**WORK ITEM**
Using the line that contains "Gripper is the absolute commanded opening" as the first line and the last line of the data as the final one, give every line in that range again exactly.
====
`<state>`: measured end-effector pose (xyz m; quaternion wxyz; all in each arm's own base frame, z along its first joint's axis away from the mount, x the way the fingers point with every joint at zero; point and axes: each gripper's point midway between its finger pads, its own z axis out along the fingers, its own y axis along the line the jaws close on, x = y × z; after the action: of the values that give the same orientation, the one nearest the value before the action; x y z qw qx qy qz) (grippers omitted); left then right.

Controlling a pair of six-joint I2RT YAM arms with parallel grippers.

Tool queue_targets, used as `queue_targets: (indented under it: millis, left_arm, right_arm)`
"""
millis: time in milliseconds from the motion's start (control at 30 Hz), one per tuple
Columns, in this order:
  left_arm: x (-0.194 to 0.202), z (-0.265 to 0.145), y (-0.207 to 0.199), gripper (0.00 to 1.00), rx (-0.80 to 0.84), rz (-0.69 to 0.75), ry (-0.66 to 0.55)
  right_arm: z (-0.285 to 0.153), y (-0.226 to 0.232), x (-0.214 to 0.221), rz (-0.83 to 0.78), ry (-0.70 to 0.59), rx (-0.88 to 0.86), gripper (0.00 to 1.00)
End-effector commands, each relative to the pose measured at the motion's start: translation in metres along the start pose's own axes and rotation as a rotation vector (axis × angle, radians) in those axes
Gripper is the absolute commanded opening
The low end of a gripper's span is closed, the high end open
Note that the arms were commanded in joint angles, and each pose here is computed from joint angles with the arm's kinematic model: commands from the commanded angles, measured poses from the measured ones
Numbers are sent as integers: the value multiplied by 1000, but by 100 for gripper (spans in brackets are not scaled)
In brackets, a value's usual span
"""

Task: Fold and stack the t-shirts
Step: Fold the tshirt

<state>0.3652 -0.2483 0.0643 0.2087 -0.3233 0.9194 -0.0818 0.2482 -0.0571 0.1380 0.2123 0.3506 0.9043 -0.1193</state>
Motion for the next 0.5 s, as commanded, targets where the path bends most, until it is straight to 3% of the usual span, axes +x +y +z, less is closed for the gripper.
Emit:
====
**COMPLETED TASK**
Gripper is the absolute commanded opening
The low end of a gripper's span is closed, the high end open
Note that the arms were commanded in joint angles, and each pose here is computed from joint angles with the arm's kinematic model: commands from the commanded angles, measured poses from the measured ones
Numbers are sent as integers: the value multiplied by 1000, but by 100 for gripper (spans in brackets are not scaled)
In brackets, a value's usual span
"""

Task: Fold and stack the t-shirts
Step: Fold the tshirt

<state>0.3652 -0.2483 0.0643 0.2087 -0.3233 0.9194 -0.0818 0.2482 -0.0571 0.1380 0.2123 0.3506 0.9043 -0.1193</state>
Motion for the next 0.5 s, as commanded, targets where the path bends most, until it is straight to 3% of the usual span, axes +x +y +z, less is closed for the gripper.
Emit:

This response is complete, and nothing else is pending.